» **Task description**
All lines with the word "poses" in the material below are required.

» **Data extract**
-*-*-
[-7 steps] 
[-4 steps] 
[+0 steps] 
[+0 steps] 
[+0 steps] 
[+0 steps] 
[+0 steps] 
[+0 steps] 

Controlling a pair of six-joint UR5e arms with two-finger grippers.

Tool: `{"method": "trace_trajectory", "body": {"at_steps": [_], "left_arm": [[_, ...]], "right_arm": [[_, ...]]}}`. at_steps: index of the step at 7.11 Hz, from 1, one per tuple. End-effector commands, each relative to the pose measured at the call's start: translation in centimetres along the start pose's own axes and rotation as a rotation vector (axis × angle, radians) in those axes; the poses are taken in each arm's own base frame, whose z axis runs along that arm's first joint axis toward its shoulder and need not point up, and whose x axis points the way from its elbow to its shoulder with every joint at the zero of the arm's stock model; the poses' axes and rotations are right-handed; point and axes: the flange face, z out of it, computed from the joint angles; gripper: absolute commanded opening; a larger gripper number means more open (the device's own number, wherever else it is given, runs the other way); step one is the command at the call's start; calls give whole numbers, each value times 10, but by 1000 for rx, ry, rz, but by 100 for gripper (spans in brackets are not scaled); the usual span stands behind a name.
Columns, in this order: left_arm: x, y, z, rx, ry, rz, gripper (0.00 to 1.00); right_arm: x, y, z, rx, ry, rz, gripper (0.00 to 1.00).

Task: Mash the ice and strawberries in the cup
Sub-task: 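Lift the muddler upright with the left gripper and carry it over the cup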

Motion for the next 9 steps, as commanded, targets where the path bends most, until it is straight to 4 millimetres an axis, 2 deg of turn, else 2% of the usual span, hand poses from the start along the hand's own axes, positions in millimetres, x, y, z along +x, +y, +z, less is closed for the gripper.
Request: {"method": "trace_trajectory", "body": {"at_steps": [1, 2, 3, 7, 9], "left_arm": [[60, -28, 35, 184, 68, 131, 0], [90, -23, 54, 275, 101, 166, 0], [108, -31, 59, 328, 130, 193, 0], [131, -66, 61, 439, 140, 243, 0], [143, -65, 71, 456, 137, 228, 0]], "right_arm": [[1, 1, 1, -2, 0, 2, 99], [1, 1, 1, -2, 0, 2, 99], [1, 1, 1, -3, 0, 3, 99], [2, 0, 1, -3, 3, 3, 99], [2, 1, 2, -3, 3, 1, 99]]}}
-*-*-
» **Response to this exercise**
Tool: `{"method": "trace_trajectory", "body": {"at_steps": [_], "left_arm": [[_, ...]], "right_arm": [[_, ...]]}}`. at_steps: index of the step at 7.11 Hz, from 1, one per tuple. End-effector commands, each relative to the pose measured at the call's start: translation in centimetres along the start pose's own axes and rotation as a rotation vector (axis × angle, radians) in those axes; the poses are taken in each arm's own base frame, whose z axis runs along that arm's first joint axis toward its shoulder and need not point up, and whose x axis points the way from its elbow to its shoulder with every joint at the zero of the arm's stock model; the poses' axes and rotations are right-handed; point and axes: the flange face, z out of it, computed from the joint angles; gripper: absolute commanded opening; a larger gripper number means more open (the device's own number, wherever else it is given, runs the other way); step one is the command at the call's start; calls give whole numbers, each value times 10, but by 1000 for rx, ry, rz, but by 100 for gripper (spans in brackets are not scaled); the usual span stands behind a name.
Motion for the next 9 steps, as commanded, targets where the path bends most, until it is straight to 4 millimetres an axis, 2 deg of turn, else 2% of the usual span, hand poses from the start along the hand's own axes, positions in millimetres, x, y, z along +x, +y, +z, less is closed for the gripper.

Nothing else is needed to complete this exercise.